A proposal to build a sewage treatment plant for Martha’s Vineyard Regional High School has resurfaced at a newly revised cost estimate of $1.5 million.

The school committee is scheduled to discuss the proposal at its meeting next Thursday, Jan. 3 at the high school. The meeting is set for 7 p.m.

The proposed sewage plant was removed from the budget amid uproar earlier this month from high school students and teachers over proposed drama and music program cuts.

Vineyard schools superintendent Dr. James H. Weiss says the project was pulled due to the need to get firm cost estimates before formally presenting the project for approval.

Estimates have fluctuated since the project was first proposed.

Oak Bluffs wastewater superintendent Joseph Alosso initially estimated the cost of the plant at about $1.4 million. But Richard J. Barbini, president of the Oak Bluffs civil engineering and surveyor firm Scholfield, Barbini and Hoehn, later said the cost would be closer to $2 million.

On Dec. 14, however, Mr. Barbini wrote a letter to Mr. Weiss that detailed project costs and placed the project’s overall price tag at $1,491,000.

The project would tie in the new plant to the Oak Bluffs wastewater plant on Pennsylvania avenue, and may later connect with a planned Martha’s Vineyard YMCA that would be built off Edgartown-Vineyard Haven Road. No signed agreement, however, yet exists between the school and the YMCA spelling out their respective responsibilities.

If approved by the committee, the proposed plant will appear as part of the Vineyard high school budget on warrants for annual town meetings in the spring.

Mr. Weiss insists that the project is essential.

“The high school is at its limit,” Mr. Weiss said last week. “There is a calculated number of bathroom facilities you can have [with a septic tank] and the high school has reached it. We can’t add a bathroom or even a faucet.”

He added that the Rebecca Amos Institute and the horticulture program, both part of the high school, are operating without bathrooms. “I think this is even against regulations at this point,” he said.

Amy Tierney, assistant to the superintendent for business affairs, applied for a bond that originally was intended to pay for the wastewater project as well as a new fleet of buses.

Since bond fees range from $25,000 to $40,000 Mr. Weiss hopes to include the two items on the same bill as a way to save costs. A figure for the first year’s bond payment will depend on a finalized estimate, but the bond structure will mean the cost will be staggered over 15 years with declining payments.

If approved, the first payment installment will be an adjunct to the budget which was approved Dec. 3 by the high school committee.

The high school has been grappling with wastewater concerns for at least a year.

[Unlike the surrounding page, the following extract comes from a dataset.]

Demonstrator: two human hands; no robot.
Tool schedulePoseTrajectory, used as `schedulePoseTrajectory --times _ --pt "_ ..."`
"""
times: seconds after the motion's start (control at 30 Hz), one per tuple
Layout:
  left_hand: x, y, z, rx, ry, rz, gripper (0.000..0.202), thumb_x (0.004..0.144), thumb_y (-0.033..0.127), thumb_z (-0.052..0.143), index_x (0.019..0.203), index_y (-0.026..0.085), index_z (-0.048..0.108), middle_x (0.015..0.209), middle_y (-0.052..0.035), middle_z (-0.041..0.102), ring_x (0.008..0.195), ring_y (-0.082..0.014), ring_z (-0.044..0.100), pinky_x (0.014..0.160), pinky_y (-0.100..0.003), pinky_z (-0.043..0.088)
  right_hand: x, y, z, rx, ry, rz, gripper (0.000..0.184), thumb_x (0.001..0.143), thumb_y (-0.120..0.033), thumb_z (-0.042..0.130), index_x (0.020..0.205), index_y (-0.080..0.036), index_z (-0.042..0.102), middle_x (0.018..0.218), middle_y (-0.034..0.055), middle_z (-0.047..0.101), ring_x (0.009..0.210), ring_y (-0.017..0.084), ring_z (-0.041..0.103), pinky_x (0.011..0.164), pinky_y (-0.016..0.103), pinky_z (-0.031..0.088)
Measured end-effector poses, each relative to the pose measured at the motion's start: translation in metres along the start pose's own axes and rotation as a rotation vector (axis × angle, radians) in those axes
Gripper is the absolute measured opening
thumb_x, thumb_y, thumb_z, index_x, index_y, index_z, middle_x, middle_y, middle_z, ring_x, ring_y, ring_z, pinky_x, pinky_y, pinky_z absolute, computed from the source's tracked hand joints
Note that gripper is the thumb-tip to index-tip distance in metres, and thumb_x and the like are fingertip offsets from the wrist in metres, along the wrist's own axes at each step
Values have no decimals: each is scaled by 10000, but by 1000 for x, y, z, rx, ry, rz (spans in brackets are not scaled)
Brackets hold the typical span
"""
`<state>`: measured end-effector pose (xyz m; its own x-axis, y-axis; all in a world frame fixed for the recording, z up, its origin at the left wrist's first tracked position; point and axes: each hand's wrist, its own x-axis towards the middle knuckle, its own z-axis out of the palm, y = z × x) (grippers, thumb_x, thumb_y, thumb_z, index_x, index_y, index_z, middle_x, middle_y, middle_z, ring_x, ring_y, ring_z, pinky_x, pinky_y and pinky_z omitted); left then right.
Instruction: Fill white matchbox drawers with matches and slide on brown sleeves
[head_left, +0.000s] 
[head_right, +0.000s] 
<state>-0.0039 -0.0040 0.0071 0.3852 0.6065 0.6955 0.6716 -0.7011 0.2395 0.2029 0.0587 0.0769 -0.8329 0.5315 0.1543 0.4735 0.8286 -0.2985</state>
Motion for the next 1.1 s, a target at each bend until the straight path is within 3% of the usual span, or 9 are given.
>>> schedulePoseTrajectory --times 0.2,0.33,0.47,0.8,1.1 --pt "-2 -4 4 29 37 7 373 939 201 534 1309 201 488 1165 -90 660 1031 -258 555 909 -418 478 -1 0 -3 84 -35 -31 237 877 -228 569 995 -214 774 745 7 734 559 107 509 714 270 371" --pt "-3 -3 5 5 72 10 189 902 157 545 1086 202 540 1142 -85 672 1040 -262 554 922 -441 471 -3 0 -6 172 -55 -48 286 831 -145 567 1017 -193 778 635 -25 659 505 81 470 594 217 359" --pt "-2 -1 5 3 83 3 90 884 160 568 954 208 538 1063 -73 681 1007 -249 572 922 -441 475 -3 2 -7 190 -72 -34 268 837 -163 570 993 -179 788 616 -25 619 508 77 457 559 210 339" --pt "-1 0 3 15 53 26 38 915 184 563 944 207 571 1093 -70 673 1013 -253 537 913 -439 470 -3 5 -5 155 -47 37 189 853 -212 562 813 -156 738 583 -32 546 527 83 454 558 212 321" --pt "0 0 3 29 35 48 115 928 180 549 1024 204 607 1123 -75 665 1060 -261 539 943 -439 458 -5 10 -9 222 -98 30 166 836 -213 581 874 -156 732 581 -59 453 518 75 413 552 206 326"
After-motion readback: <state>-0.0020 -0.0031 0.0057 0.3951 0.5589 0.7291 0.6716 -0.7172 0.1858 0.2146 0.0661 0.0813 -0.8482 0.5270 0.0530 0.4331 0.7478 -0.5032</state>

An earlier proposal to fund a mini-wastewater system at the high school was rejected by Oak Bluffs voters.

“It was basic, but it would have done the trick,” Mr. Weiss said. “They would have wheeled it over to the school prefabricated.”

Apart from the financial considerations — the town of Oak Bluffs would have footed the bill for the project — abutters to the proposed site at the high school objected to the plans and the project was shelved.

The current sewage plant proposal came out of a neighborhood need to treat sewage. In addition to the YMCA, the nonprofit organizations Island Elderly Housing Woodside Village, Martha’s Vineyard Community Services and the Martha’s Vineyard Arena may all look to benefit from the system.

Under Mr. Weiss’s proposal, however, the regional high school will alone be bonding the costs for the system.

The bonding terms limit financial contributions from a privately owned company to 10 per cent. But Mr. Weiss hopes that an after-the-fact tie-in arrangement with the Y can be reached.

“We need to come to a deal with these guys at this point,” said Mr. Weiss of the Y, with whom he hopes to seal an agreement ahead of presenting the final costs to towns.

The Y plans to build a 35,000-square-foot center on land owned by the high school. Under the terms of its approval by the Martha’s Vineyard Commission, the YMCA is required to treat its wastewater. Due to delays in fundraising, the start date for the $14 million YMCA project has been pushed back to the fall of 2008.

Mr. Barbini’s new estimate calls for just over $1 million for the 14,500 linear feet of sewer mains, which would run from the high school to Oak Bluffs wastewater treatment site on Pennsylvania avenue in Oak Bluffs and back to the high school’s existing leaching system.

Two other principal outlays would be for pump stations at the high school and Oak Bluffs, costs for which Mr. Barbini estimates together at $325,000. The remaining costs would cover modifications to the leaching system and at the Oak Bluffs treatment plant and manhole cleaning.

Some school committee members have expressed concern over the timeline, which envisions construction as a three to four-month project.

As a municipal venture, the wastewater system is required to be advertised for competitive bidding. The Oak Bluffs wastewater commission has given the project a green light; approval is still needed from a brace of other local permitting authorities.